* _Activity_
In the material below, find every line containing "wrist" and copy that line.

╔══

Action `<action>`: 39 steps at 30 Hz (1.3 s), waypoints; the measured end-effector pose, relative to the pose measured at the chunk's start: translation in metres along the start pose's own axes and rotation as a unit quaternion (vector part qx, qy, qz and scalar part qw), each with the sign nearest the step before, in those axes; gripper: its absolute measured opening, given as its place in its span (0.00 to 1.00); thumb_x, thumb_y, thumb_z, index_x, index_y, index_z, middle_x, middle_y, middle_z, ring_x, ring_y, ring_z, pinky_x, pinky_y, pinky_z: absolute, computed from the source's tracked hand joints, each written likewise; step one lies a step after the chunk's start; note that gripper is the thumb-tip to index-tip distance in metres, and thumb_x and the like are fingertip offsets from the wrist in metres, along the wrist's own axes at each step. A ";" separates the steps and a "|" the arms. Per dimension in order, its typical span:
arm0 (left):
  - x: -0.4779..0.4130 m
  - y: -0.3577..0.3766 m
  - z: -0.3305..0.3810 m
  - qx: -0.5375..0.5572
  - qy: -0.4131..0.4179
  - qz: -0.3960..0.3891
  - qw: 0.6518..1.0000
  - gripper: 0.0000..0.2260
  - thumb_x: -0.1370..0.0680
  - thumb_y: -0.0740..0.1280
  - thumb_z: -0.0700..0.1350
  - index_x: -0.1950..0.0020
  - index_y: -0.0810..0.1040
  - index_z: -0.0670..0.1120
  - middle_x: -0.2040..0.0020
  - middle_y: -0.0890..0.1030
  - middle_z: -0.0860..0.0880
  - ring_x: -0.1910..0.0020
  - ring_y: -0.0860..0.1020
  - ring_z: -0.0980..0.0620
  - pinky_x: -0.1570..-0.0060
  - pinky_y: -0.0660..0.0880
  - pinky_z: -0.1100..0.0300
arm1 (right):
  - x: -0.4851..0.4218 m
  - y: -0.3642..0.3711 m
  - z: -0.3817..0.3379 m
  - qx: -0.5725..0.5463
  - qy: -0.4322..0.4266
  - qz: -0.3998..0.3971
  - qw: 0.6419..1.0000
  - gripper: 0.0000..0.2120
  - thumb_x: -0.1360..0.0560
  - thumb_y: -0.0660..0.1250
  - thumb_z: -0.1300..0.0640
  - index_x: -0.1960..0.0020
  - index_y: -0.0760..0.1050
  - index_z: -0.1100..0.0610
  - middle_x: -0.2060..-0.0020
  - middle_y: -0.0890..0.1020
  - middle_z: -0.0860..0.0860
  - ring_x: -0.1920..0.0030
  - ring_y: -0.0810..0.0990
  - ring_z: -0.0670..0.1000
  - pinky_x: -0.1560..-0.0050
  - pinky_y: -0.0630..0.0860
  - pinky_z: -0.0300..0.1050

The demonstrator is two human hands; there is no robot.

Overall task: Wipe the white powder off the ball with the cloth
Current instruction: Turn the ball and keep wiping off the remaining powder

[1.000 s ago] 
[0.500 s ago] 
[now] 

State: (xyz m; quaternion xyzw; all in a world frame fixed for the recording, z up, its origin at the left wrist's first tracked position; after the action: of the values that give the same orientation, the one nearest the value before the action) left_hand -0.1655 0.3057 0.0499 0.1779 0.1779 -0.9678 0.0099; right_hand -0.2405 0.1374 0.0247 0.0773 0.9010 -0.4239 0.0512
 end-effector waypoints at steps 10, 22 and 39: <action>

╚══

* _Answer section_
Action `<action>`: 39 steps at 30 Hz (1.3 s), waypoints; the measured end-effector pose, relative to the pose measured at the chunk's start: translation in metres along the start pose's own axes and rotation as a unit quaternion (vector part qx, qy, qz and scalar part qw), each with the sign nearest the step before, in those axes; gripper: its absolute measured opening, given as its place in its span (0.00 to 1.00); thumb_x, thumb_y, thumb_z, index_x, index_y, index_z, middle_x, middle_y, middle_z, ring_x, ring_y, ring_z, pinky_x, pinky_y, pinky_z: absolute, computed from the source's tracked hand joints, each written likewise; step one lies a step after the chunk's start; note that gripper is the thumb-tip to index-tip distance in metres, and thumb_x and the like are fingertip offsets from the wrist in metres, along the wrist's own axes at each step. A ";" separates the steps and a "|" the arms. Per dimension in order, its typical span:
State: (xyz m; quaternion xyzw; all in a world frame fixed for the recording, z up, its origin at the left wrist's first tracked position; after the action: of the values that give the same orientation, the one nearest the value before the action) left_hand -0.1655 0.3057 0.0499 0.1779 0.1779 -0.9678 0.0099; right_hand -0.2405 0.1374 0.0247 0.0773 0.9010 -0.4239 0.0512

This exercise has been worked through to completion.